Educating for ICT4S: Unpacking Sustainability and Ethics of ICT Student Intakes
Date
Authors
Supervisor
Item type
Degree name
Journal Title
Journal ISSN
Volume Title
Publisher
Abstract
A key focus in transforming the profession of ICT to one of contributing to a sustainable future is the education of students who may think and act as sustainable practitioners in computing. An important understanding in this is the relationship between ethics and sustainability in the student intake. This forms a baseline upon which higher education can build. It is argued that sustainability can be considered ethics expanded in time and space but it is not previously known if an ethical understanding relates to an ecological worldview or to desires for contributing to sustainability.
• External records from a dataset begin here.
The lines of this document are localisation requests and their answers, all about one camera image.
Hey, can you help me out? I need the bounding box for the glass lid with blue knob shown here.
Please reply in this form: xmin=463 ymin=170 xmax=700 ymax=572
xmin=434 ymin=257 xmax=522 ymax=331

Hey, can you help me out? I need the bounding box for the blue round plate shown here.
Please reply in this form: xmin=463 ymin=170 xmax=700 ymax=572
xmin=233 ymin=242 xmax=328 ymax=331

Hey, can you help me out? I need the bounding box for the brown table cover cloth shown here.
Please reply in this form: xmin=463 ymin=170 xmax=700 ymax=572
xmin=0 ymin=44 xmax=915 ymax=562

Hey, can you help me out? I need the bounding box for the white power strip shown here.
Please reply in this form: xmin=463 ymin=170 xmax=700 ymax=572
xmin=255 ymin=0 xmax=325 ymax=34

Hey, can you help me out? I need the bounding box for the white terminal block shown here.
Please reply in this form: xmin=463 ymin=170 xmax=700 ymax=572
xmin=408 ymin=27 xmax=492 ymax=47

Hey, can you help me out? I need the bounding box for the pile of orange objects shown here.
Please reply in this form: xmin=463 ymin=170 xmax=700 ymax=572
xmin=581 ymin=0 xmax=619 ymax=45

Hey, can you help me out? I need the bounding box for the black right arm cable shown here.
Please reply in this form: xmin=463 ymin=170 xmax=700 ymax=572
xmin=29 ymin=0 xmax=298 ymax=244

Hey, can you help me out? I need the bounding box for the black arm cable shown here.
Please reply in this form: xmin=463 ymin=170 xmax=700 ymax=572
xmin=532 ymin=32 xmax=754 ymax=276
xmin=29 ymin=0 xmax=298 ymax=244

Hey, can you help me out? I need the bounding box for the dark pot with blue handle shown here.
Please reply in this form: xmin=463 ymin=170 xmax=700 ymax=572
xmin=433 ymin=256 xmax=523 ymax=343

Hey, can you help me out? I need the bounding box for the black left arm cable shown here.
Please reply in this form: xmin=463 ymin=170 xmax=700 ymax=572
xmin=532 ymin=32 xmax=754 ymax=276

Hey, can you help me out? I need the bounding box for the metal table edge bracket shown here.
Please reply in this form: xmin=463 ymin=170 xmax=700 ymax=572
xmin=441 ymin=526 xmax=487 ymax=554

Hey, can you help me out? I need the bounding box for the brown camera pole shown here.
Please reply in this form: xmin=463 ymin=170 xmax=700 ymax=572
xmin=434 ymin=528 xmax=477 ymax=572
This paper reports on a survey of the first year intake of nine New Zealand polytechnics (n=256) and explores the link between ethics and sustainability in freshman students in their first week of higher education. A measure of ethical naivety was constructed based on standard measures of naive ethics (legalism, egoism, agency and relativism), the responses to this were compared to the standard measure of ecological worldview, the New Environmental Paradigm. While students can be considered pro-ecological, and not ethically naïve overall, the individual responses show much work is needed in education for ICT4S. A greater sophistication in ethics is associated with a more pro-ecological worldview is supported by the data, however, as the relationship is likely to account for only 20%, the implication for education for ICT4S is that both need deliberate acts of teaching.